[WORK ORDER]
Please tally the lines in the data below that include the string "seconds", and reply with only the total.

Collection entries
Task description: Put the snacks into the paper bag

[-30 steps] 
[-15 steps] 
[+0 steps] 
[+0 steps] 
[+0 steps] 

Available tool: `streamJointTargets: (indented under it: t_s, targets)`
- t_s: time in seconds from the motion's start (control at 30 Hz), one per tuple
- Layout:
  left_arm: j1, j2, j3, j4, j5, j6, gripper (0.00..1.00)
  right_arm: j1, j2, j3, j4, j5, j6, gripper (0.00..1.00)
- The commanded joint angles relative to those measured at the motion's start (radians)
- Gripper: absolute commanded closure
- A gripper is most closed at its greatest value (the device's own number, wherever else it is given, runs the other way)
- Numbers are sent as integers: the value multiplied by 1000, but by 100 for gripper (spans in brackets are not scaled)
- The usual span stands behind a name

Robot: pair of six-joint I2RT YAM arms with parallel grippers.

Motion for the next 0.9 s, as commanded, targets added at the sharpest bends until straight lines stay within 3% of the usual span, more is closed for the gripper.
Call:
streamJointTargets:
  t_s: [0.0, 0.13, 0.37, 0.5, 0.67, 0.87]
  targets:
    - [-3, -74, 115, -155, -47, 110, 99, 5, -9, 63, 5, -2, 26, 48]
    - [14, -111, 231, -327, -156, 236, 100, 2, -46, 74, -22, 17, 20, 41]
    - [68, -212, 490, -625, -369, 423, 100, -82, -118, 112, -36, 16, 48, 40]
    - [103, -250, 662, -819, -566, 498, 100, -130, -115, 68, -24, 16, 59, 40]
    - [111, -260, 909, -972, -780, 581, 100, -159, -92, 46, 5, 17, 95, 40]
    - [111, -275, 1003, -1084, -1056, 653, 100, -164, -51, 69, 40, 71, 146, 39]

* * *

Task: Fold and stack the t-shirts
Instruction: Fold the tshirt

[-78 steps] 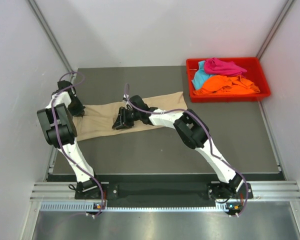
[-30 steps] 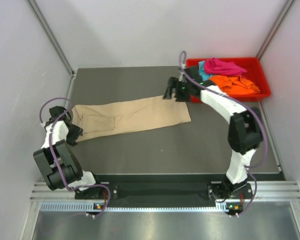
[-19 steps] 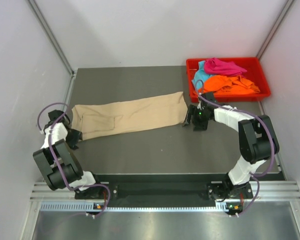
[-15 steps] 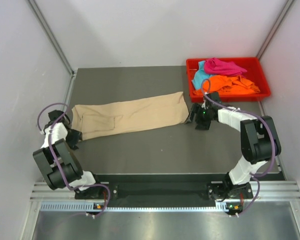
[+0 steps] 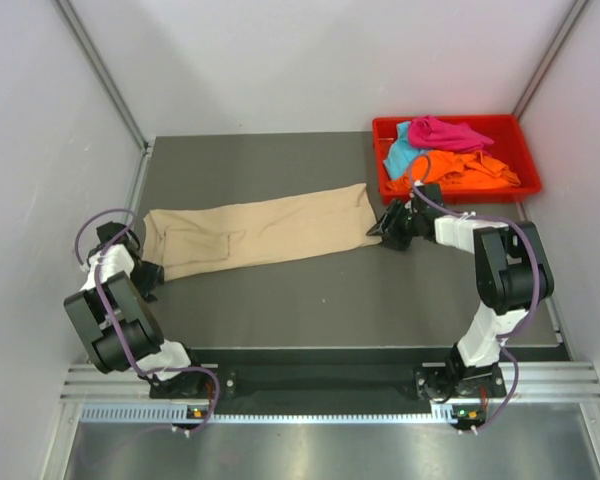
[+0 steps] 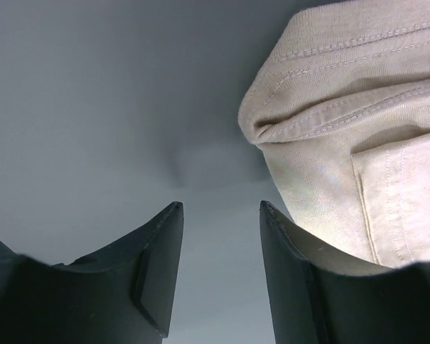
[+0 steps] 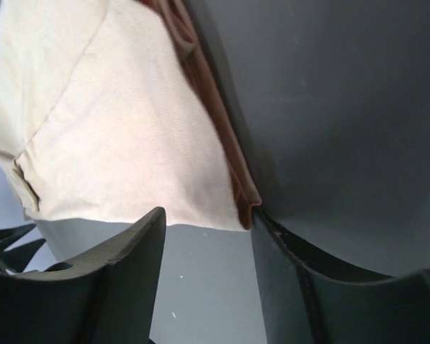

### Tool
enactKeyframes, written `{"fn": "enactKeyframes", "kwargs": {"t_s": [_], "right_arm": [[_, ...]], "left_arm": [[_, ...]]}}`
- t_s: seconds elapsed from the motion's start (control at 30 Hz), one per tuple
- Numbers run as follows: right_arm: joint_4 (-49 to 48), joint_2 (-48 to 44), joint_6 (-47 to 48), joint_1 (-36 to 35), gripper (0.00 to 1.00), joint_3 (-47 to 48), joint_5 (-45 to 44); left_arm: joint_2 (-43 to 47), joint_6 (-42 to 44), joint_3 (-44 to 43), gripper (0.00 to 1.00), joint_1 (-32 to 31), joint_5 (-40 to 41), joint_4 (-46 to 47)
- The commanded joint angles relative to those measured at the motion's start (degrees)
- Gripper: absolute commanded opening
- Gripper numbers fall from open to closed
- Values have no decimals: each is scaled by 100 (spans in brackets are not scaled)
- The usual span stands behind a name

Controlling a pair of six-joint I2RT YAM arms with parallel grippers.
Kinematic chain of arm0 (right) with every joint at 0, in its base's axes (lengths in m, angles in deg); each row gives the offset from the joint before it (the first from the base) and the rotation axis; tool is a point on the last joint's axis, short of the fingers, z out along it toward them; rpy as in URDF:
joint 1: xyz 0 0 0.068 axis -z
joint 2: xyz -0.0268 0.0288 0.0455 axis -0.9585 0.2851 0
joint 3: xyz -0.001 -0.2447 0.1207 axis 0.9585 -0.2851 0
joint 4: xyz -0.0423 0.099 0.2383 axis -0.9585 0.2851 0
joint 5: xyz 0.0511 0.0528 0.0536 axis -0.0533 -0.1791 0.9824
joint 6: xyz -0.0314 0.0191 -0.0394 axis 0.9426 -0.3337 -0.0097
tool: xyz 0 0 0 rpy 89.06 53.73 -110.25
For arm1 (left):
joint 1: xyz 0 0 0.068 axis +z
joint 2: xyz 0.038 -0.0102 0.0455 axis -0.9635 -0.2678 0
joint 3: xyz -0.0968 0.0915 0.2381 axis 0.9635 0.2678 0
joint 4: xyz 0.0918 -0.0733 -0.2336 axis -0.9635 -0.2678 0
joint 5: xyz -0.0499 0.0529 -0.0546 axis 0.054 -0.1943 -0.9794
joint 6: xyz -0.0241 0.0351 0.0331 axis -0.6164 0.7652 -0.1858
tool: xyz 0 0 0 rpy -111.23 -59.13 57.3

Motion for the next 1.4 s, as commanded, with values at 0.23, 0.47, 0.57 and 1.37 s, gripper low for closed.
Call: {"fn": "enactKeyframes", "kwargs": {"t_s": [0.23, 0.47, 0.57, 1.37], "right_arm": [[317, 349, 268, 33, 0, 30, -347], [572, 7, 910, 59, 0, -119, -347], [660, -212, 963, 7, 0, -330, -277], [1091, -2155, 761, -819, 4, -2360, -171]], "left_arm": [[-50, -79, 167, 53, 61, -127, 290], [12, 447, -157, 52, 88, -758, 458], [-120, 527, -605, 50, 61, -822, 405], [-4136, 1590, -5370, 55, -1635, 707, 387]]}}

[EXERCISE SOLUTION]
2